● **WHAT THIS TASK INVOLVES**
Write out, without any change, the lines in the material below that run from the line with "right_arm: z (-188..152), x" through the line with "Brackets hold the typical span", both included.

● **GIVEN INFORMATION**
▬▬▬▬▬▬
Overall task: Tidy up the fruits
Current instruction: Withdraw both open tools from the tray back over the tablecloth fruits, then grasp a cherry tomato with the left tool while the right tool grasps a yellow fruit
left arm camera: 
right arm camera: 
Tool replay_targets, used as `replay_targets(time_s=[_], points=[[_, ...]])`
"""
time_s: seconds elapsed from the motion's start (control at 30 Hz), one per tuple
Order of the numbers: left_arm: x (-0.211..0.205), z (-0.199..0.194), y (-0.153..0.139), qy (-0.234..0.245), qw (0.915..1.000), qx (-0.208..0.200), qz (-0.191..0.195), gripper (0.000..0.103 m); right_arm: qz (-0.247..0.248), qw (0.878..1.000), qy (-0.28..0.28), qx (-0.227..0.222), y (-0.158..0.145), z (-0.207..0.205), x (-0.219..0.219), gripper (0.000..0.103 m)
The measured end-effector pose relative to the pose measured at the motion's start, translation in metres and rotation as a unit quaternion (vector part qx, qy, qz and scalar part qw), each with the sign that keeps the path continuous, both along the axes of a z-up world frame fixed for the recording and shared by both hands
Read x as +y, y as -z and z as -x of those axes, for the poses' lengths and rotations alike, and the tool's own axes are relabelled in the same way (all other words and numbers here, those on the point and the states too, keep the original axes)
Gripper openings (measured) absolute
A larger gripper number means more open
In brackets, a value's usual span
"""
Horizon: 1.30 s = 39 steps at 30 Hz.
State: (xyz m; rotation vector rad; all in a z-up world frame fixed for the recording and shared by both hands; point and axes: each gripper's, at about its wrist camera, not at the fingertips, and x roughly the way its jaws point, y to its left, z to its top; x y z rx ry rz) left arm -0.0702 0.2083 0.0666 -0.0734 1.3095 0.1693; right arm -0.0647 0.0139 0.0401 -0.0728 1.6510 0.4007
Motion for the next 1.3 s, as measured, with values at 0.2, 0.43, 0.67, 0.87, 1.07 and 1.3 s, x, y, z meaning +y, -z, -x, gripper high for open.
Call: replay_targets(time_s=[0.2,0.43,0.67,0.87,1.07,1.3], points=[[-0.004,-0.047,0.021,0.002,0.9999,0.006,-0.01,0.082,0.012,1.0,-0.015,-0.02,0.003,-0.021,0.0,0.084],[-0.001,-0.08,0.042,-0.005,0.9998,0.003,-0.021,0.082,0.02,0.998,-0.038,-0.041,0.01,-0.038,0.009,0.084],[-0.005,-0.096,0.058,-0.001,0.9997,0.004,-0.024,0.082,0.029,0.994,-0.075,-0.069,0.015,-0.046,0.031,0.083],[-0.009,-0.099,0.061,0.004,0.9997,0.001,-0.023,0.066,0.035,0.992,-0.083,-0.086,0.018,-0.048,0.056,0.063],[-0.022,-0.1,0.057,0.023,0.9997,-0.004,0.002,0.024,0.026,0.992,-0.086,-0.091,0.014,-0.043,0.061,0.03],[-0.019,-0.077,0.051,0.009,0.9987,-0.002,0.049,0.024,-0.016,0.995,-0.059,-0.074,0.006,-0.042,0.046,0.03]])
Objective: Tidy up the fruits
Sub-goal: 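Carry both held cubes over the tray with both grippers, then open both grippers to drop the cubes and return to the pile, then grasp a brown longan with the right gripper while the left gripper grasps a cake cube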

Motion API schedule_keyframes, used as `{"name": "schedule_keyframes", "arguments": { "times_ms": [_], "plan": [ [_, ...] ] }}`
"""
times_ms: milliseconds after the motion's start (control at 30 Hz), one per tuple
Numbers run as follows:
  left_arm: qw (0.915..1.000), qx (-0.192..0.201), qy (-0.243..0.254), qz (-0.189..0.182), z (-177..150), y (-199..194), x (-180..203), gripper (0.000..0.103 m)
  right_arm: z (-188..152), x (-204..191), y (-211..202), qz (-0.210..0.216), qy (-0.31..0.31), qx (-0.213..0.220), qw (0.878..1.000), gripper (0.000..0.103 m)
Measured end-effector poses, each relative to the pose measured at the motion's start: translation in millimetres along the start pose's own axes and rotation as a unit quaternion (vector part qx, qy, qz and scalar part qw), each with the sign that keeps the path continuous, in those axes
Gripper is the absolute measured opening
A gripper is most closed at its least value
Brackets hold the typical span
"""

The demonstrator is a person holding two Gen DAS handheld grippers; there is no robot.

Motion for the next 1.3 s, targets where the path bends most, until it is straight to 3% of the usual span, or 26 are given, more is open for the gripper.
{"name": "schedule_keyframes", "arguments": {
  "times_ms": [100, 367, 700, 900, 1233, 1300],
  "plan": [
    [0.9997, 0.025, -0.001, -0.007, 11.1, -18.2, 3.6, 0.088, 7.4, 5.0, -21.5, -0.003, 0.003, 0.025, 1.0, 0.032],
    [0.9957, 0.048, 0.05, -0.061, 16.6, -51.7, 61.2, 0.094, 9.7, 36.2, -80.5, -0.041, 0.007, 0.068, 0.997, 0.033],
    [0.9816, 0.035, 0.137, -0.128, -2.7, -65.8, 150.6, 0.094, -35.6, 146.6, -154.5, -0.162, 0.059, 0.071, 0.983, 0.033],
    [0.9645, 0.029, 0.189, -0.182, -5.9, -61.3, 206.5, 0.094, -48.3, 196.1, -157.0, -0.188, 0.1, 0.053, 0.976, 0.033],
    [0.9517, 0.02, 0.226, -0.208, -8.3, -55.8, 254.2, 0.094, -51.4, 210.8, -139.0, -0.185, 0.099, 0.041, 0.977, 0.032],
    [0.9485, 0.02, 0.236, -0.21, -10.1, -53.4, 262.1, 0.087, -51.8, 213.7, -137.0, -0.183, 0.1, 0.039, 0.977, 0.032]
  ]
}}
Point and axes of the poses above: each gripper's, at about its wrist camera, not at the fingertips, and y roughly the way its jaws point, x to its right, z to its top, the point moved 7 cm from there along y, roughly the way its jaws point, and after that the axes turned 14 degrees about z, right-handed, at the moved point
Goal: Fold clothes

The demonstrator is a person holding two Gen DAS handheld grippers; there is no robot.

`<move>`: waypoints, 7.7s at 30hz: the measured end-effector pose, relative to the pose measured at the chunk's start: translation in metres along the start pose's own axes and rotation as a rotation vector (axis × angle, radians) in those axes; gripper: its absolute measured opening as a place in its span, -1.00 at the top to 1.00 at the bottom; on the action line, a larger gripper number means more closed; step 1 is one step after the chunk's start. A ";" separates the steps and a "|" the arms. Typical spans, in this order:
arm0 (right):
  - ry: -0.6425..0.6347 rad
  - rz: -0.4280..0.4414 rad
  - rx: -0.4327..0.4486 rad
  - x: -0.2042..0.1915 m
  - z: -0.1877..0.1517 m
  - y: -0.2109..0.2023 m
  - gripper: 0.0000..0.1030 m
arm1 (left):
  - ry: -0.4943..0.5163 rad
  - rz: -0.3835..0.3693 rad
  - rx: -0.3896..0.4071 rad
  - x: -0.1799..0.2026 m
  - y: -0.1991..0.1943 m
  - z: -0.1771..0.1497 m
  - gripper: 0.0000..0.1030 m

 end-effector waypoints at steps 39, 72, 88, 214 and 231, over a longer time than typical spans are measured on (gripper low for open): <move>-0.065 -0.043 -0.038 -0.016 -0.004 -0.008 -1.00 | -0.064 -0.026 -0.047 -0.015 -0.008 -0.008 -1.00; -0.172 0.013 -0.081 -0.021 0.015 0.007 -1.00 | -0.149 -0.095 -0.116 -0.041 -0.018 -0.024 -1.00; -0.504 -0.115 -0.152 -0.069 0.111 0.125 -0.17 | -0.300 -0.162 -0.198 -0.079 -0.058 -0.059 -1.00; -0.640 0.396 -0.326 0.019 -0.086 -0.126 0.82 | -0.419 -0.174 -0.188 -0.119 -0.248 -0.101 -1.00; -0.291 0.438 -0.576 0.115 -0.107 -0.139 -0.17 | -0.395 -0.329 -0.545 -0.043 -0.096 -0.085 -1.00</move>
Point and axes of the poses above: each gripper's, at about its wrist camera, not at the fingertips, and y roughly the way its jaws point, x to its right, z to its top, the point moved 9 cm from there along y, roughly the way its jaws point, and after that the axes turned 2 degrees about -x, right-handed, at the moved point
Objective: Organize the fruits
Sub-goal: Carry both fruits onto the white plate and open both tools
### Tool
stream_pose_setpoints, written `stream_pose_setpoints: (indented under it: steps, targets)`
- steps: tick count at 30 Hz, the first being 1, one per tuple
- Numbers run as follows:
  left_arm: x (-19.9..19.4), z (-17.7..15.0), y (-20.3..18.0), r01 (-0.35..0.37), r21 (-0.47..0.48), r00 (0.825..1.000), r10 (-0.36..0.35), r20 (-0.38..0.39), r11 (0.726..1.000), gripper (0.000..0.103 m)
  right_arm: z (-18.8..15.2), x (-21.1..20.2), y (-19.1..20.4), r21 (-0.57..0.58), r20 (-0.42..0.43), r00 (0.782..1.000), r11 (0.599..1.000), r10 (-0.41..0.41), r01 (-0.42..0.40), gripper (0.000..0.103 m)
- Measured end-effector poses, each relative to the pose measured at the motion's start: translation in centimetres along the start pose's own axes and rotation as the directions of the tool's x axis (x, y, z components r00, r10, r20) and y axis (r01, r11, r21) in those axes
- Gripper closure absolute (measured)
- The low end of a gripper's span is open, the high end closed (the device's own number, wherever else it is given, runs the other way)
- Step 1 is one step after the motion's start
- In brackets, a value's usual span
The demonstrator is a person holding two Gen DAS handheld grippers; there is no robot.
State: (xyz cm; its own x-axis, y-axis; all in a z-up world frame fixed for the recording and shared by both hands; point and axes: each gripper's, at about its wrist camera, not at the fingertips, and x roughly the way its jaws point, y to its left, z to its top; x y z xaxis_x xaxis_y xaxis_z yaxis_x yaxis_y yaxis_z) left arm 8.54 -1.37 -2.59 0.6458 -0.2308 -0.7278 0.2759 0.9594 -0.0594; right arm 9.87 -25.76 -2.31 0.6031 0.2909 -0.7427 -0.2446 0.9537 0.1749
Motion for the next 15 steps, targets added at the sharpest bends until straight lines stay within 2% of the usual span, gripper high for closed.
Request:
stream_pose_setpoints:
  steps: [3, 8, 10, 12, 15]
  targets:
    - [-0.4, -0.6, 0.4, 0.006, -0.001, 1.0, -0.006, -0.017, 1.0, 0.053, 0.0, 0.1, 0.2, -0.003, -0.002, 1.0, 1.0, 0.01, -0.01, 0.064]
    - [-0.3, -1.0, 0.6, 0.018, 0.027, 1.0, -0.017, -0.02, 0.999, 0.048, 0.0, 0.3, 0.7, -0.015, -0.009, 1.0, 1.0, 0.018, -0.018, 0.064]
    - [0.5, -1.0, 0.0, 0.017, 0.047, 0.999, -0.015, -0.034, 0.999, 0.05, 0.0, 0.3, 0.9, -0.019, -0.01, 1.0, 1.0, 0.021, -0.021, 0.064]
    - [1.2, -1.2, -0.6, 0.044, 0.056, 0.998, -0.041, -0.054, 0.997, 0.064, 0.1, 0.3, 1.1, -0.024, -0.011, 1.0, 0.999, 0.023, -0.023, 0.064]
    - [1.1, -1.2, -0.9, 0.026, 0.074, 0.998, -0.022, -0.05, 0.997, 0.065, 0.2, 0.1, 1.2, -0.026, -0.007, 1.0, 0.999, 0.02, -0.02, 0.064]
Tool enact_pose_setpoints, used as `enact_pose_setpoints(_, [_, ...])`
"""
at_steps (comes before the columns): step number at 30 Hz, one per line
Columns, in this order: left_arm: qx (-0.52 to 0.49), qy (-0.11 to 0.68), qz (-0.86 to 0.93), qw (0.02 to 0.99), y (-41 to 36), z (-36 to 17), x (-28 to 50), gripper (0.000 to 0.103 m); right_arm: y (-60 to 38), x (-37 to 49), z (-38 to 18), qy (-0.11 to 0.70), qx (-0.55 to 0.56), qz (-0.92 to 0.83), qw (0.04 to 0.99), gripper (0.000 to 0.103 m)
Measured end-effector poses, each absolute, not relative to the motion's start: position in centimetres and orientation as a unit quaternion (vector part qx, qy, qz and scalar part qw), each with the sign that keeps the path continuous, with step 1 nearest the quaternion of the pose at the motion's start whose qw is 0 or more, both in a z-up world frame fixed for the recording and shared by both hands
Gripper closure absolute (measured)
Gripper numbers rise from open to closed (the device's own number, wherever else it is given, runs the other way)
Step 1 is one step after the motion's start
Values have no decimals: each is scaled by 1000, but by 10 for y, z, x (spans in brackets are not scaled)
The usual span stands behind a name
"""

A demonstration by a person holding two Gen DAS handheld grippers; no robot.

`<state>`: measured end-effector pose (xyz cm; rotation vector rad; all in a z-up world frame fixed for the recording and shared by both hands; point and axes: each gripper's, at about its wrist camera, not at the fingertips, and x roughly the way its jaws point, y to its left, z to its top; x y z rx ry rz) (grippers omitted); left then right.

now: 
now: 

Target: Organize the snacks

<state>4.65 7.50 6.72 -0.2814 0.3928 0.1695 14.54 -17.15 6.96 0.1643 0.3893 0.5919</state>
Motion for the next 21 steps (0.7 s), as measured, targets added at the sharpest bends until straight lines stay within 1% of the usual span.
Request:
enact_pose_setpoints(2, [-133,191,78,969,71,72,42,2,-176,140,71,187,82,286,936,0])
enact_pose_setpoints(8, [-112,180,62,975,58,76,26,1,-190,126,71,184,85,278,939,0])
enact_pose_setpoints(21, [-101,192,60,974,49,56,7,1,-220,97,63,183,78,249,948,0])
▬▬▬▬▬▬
● **RESULT FOR THIS TASK**
  right_arm: z (-188..152), x (-204..191), y (-211..202), qz (-0.210..0.216), qy (-0.31..0.31), qx (-0.213..0.220), qw (0.878..1.000), gripper (0.000..0.103 m)
Measured end-effector poses, each relative to the pose measured at the motion's start: translation in millimetres along the start pose's own axes and rotation as a unit quaternion (vector part qx, qy, qz and scalar part qw), each with the sign that keeps the path continuous, in those axes
Gripper is the absolute measured opening
A gripper is most closed at its least value
Brackets hold the typical span

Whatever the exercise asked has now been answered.